Un autre département jugé inutile est celui du Commerce. Quel est le commerce géré par ce département ? Comme le transport, le commerce est entièrement entre les mains des privés. Le ministère se contentant de temps en temps de rappeler à l’ordre les industriels qui n’ont d’autres choix que d’augmenter le prix. C’est ainsi qu’il est souvent aux prises avec les usines de ciment et surtout celles de farine quand celles-ci augmentent le prix de leurs produits impliquant, pour la farine, la hausse du prix du pain. D’ailleurs, la dernière augmentation du prix de la farine avait été la goutte d’eau qui a fait déborder le vase dans le départ de l’ancien ministre du Commerce.
Enfin, le ministère du Tourisme est lui aussi pointé du doigt comme étant un département peu ou pas utile. La raison est simple. La Guinée a un potentiel touristique d’une rare richesse. Mais, ce potentiel n’est pas utilisé à bon escient. Des sites touristiques comme la voile de la mariée de Kindia, les chutes de Ditinn dans Dalaba, celles de Saala, la dame de Mali et beaucoup d’autres sont abandonnés à eux-mêmes. Alors qu’ils peuvent être une source importante de revenu pour l’Etat guinéen.
Mais encore une fois, ces départements ne sont pas les seuls qui brillent par leur immobilisme. D’autres, comme celui de la Sécurité ou de la Justice ne sont pas mieux lotis. La justice est mise à rude épreuve pour obtenir son hypothétique indépendance.

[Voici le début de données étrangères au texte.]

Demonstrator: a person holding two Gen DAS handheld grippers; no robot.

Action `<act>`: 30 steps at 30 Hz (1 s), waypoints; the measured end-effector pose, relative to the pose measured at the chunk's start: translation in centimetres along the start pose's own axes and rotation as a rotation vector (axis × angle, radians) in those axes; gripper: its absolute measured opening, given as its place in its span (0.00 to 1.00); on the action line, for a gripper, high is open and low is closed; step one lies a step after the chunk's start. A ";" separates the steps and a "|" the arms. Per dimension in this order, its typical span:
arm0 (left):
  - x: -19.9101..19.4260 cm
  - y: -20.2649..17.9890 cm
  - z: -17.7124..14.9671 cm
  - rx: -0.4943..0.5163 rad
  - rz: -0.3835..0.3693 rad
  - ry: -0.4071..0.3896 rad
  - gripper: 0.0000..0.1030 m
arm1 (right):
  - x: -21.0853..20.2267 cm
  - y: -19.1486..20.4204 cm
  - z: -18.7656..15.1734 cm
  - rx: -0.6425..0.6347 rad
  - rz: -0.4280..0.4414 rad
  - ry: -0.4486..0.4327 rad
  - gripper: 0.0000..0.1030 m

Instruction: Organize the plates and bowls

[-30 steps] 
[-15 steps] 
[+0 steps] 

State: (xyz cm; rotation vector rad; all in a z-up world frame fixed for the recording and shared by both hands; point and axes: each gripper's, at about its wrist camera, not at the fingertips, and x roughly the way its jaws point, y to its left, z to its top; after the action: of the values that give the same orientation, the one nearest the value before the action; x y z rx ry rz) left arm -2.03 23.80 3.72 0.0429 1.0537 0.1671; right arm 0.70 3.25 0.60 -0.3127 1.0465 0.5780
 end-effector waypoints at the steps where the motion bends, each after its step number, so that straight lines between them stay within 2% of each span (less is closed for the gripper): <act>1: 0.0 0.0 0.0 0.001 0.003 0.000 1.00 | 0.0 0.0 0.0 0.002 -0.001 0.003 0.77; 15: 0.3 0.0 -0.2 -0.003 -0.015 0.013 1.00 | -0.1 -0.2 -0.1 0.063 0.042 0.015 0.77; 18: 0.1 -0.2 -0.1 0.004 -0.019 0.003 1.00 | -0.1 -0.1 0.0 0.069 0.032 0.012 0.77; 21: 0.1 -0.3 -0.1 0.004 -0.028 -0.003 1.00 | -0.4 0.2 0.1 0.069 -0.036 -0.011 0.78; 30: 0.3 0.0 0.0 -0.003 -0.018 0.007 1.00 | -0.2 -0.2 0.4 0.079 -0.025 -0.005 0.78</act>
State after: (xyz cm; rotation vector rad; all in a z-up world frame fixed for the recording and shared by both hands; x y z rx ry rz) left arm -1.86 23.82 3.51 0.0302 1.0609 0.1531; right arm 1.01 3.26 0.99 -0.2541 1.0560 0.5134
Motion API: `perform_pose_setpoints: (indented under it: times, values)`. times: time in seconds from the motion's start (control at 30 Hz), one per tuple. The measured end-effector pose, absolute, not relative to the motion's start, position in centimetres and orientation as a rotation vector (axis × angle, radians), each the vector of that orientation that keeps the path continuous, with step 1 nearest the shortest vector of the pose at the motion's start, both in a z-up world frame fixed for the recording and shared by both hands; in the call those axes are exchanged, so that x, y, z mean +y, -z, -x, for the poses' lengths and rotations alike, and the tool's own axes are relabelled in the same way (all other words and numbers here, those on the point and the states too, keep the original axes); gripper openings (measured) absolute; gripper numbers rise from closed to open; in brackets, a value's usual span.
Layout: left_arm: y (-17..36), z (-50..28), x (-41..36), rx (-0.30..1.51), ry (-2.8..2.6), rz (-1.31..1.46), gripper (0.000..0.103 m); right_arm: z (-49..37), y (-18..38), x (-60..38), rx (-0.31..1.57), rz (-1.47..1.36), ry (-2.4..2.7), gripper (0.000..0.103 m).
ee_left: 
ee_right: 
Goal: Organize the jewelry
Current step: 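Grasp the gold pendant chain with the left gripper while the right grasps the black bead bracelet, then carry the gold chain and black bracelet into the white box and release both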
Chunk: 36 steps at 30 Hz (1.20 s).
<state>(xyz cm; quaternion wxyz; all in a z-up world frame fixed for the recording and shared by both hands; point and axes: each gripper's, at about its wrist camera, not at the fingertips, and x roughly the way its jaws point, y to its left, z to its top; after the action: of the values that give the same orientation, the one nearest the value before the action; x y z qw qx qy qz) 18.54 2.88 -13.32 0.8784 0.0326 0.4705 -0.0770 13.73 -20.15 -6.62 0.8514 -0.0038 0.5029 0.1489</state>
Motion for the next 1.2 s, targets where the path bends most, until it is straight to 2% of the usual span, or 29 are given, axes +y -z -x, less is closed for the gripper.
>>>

Les récentes libérations de prisonniers sur la base d’une simple demande de pardon au chef de l’Etat sont aussi révélatrices d’un profond malaise. Que dire sur la récente évasion spectaculaire de celui qui est présumé être le cerveau de tous les enlèvements de ces derniers temps ? La liste n’est pas exhaustive.
Bref, si le critère du maintien ou du départ d’un ministre du probable prochain remaniement ministériel est la performance, le locataire de Sékoutouréya risque de renvoyer toute l’équipe. Si, en revanche, l’objectif de ce remaniement serait de faire entrer certains opposants dans le gouvernement dans le seul but de restaurer la pensée unique ; alors, la fin de la souffrance à laquelle les Guinéens sont confrontés ne sera pas pour demain.